What you will do = Set down the data below word for word, and leave the images aside.

Data =
----------

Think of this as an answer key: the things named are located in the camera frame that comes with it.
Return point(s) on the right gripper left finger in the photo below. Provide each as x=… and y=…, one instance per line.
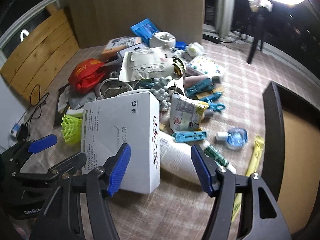
x=116, y=167

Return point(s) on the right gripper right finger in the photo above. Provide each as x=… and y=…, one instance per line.
x=205, y=175

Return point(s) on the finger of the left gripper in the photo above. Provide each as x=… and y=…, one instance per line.
x=42, y=144

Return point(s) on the green white tube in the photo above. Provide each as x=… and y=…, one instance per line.
x=212, y=152

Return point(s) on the white bottle blue cap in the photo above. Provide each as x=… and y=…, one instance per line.
x=176, y=158

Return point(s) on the yellow shuttlecock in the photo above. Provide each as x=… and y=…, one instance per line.
x=71, y=129

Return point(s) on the small blue liquid bottle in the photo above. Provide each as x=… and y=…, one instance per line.
x=234, y=139

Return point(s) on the white cardboard box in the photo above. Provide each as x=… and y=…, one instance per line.
x=132, y=119

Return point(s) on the snack packet white yellow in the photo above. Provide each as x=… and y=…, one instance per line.
x=185, y=114

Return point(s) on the grey ball massager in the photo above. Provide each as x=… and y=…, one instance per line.
x=160, y=91

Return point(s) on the red fabric bag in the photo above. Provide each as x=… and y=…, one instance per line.
x=86, y=75

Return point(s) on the white torn mailer pouch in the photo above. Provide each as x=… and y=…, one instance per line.
x=146, y=63

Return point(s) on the blue flat test kit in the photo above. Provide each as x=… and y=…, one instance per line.
x=189, y=136

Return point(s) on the yellow long wrapper stick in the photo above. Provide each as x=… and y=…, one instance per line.
x=258, y=147

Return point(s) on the wooden board panel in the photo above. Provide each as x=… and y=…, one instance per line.
x=36, y=61

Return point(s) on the metal bowl strainer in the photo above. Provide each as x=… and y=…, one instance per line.
x=112, y=87

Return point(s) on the large teal clothespin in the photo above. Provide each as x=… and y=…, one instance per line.
x=200, y=87

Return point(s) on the black storage tray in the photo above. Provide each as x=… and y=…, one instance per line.
x=291, y=158

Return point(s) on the dotted tissue pack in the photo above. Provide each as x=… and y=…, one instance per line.
x=203, y=65

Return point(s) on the orange white box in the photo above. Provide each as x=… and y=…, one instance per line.
x=117, y=44

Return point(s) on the black power strip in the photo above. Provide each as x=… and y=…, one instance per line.
x=215, y=40

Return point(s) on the white round tape dispenser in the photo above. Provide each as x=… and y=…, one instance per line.
x=162, y=38

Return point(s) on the blue foil pouch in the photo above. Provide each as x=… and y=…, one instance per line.
x=145, y=29

----------

Task output =
Think of this as an answer key: the things named are located in the camera frame that comes with it.
Return point(s) on the right gripper left finger in the photo below. Provide each as x=… and y=…, one instance per line.
x=116, y=167

Return point(s) on the right gripper right finger in the photo above. Provide each as x=… and y=…, one instance per line.
x=205, y=175

Return point(s) on the finger of the left gripper in the photo above. Provide each as x=… and y=…, one instance per line.
x=42, y=144

Return point(s) on the green white tube in the photo above. Provide each as x=… and y=…, one instance per line.
x=212, y=152

Return point(s) on the white bottle blue cap in the photo above. Provide each as x=… and y=…, one instance per line.
x=176, y=158

Return point(s) on the yellow shuttlecock in the photo above. Provide each as x=… and y=…, one instance per line.
x=71, y=129

Return point(s) on the small blue liquid bottle in the photo above. Provide each as x=… and y=…, one instance per line.
x=234, y=139

Return point(s) on the white cardboard box in the photo above. Provide each as x=… and y=…, one instance per line.
x=132, y=119

Return point(s) on the snack packet white yellow in the photo above. Provide each as x=… and y=…, one instance per line.
x=185, y=114

Return point(s) on the grey ball massager in the photo above. Provide each as x=… and y=…, one instance per line.
x=160, y=91

Return point(s) on the red fabric bag in the photo above. Provide each as x=… and y=…, one instance per line.
x=86, y=75

Return point(s) on the white torn mailer pouch in the photo above. Provide each as x=… and y=…, one instance per line.
x=146, y=63

Return point(s) on the blue flat test kit in the photo above. Provide each as x=… and y=…, one instance per line.
x=189, y=136

Return point(s) on the yellow long wrapper stick in the photo above. Provide each as x=… and y=…, one instance per line.
x=258, y=147

Return point(s) on the wooden board panel in the photo above. Provide each as x=… and y=…, one instance per line.
x=36, y=61

Return point(s) on the metal bowl strainer in the photo above. Provide each as x=… and y=…, one instance per line.
x=112, y=87

Return point(s) on the large teal clothespin in the photo above. Provide each as x=… and y=…, one instance per line.
x=200, y=87

Return point(s) on the black storage tray in the photo above. Provide each as x=… and y=…, one instance per line.
x=291, y=158

Return point(s) on the dotted tissue pack in the photo above. Provide each as x=… and y=…, one instance per line.
x=203, y=65

Return point(s) on the orange white box in the photo above. Provide each as x=… and y=…, one instance per line.
x=117, y=44

Return point(s) on the black power strip in the photo above. Provide each as x=… and y=…, one instance per line.
x=215, y=40

Return point(s) on the white round tape dispenser in the photo above. Provide each as x=… and y=…, one instance per line.
x=162, y=38

Return point(s) on the blue foil pouch in the photo above. Provide each as x=… and y=…, one instance per line.
x=145, y=29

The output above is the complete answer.